The day closed with a talk from Robert Feduccia. The Brookhaven native has fond memories of Catholic School and parish faith formation in his hometown. He has founded a program for evangelizing teens and has dedicated his life to helping people connect to a younger population. He also spoke about the immigrant population, but warned that they should not be taken for granted.
First generation immigrants, he explained, do practice their faith with their families “… yet the longer they are here their patterns being to resemble what we are already experiencing (with teens who leave the church) so if we are not proactive then even though there is this great invigoration that’s happening from the immigrant church, they will not bring long-lasting vigor any more than the Irish or Italians or anybody else brought long-lasting vigor. There has to be some real intentionality on formation- as Pope Francis says on the ‘encounter and accompaniment’ of us with our young people regardless of ethnic background,” he said.

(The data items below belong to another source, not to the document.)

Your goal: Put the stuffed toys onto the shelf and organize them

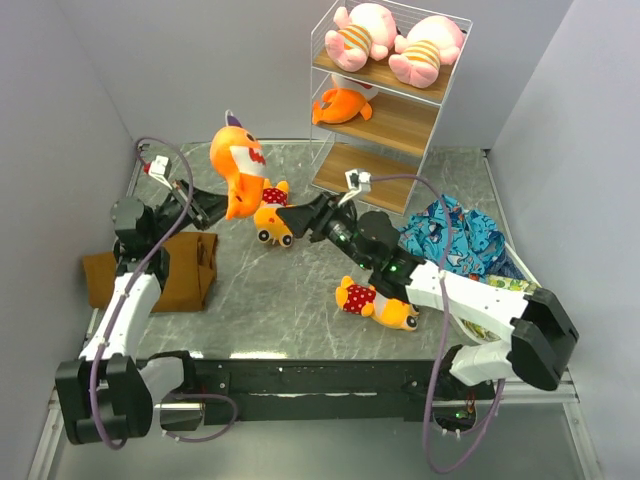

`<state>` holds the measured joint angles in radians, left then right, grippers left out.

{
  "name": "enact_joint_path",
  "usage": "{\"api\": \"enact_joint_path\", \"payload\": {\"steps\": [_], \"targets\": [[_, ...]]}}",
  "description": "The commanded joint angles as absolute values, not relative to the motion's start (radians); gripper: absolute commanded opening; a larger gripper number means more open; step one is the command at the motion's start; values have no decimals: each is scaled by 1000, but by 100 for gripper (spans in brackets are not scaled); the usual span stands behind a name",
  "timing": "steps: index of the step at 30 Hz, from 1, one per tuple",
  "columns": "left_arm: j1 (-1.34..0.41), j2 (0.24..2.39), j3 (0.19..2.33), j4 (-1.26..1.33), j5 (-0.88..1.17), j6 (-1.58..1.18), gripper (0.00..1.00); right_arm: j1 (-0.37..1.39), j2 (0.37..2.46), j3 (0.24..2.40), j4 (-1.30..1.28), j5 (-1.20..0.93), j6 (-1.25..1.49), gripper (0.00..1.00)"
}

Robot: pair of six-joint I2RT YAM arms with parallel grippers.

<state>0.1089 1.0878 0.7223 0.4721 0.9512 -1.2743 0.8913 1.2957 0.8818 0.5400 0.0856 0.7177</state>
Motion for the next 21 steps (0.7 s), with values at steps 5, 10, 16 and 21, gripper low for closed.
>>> {"api": "enact_joint_path", "payload": {"steps": [5,10,16,21], "targets": [[55,959,693,566,1028,-1296,1,943,1410,1045,580,64,888,64],[38,902,626,592,1014,-1330,1,971,1453,1087,565,51,922,62],[26,852,627,467,1032,-1252,1,994,1482,1132,563,52,876,21],[23,804,649,316,1028,-1105,39,991,1447,1049,676,49,832,0]]}}
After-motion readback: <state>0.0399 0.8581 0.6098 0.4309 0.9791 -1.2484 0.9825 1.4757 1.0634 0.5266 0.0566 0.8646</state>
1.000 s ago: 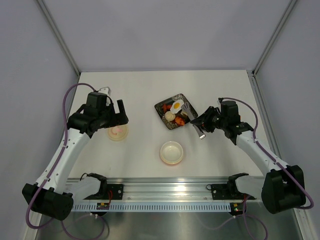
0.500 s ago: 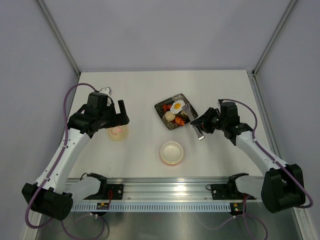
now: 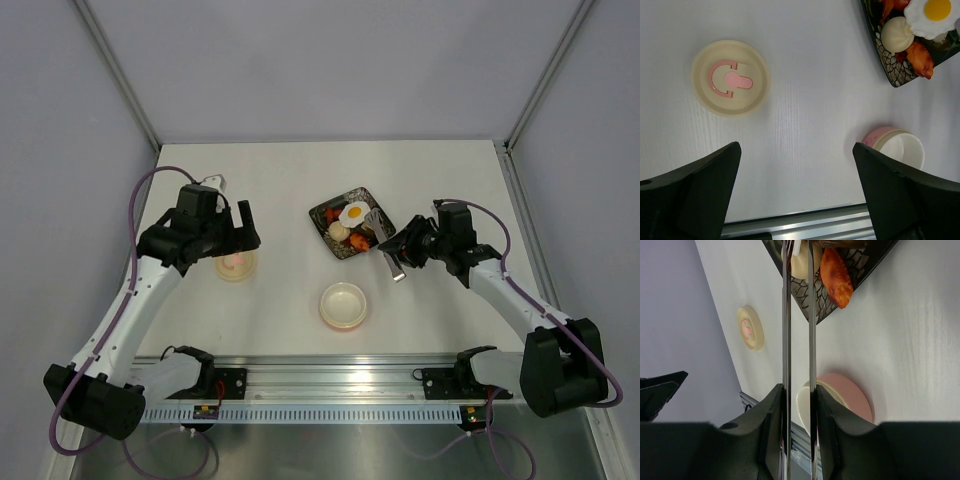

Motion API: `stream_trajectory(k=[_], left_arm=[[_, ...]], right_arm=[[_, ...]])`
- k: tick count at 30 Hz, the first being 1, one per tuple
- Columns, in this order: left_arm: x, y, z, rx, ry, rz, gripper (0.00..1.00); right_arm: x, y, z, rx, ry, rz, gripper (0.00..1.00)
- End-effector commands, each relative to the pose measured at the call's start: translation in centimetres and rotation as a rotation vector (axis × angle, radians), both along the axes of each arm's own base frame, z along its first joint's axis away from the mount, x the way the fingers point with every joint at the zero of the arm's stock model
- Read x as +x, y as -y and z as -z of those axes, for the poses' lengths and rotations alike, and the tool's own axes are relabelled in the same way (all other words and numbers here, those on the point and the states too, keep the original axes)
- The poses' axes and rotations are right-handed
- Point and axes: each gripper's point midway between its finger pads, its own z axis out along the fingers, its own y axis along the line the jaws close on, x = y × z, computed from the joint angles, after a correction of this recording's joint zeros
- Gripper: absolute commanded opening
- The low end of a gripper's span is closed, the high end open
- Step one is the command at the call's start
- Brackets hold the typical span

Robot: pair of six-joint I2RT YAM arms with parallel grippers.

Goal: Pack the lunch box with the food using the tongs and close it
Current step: Pick up the fake food from the plate.

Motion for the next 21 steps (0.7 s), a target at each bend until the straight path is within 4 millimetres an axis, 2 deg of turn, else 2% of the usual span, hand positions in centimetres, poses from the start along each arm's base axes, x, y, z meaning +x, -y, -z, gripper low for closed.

Between these two speakers, attendees could select from a number of breakout sessions dealing with catechetical issues such as RCIA, adult faith formation, self-care for ministers and how to use the new VIRTUS curriculum for safe environment training. Terri Collins from Jackson Holy Family attended the VIRTUS session. She said she is thrilled with the new lessons and resources. She wants to find ways to share this important information with the whole parish, not just the students and their families. “The biggest question mark for me was what can we do to educate the entire parish so everyone is looking at it (safe environment) now only when we are in the church but also when we leave and are at the mall or when our kids are going to practice and all these other things,” she said. A group of more than a dozen young adults came from Pontotoc St. Christopher to attend the day. Jorge Gonzàles said he was glad to meet other Catholics from around the state and felt challenged to do more for his parish. “I like the Surprise and Joy session (by Feduccia) because it mainly applied to the youth. I learned that the youth start to lose faith around the age of 10; this is why we need to help the youth with their faith,” he said.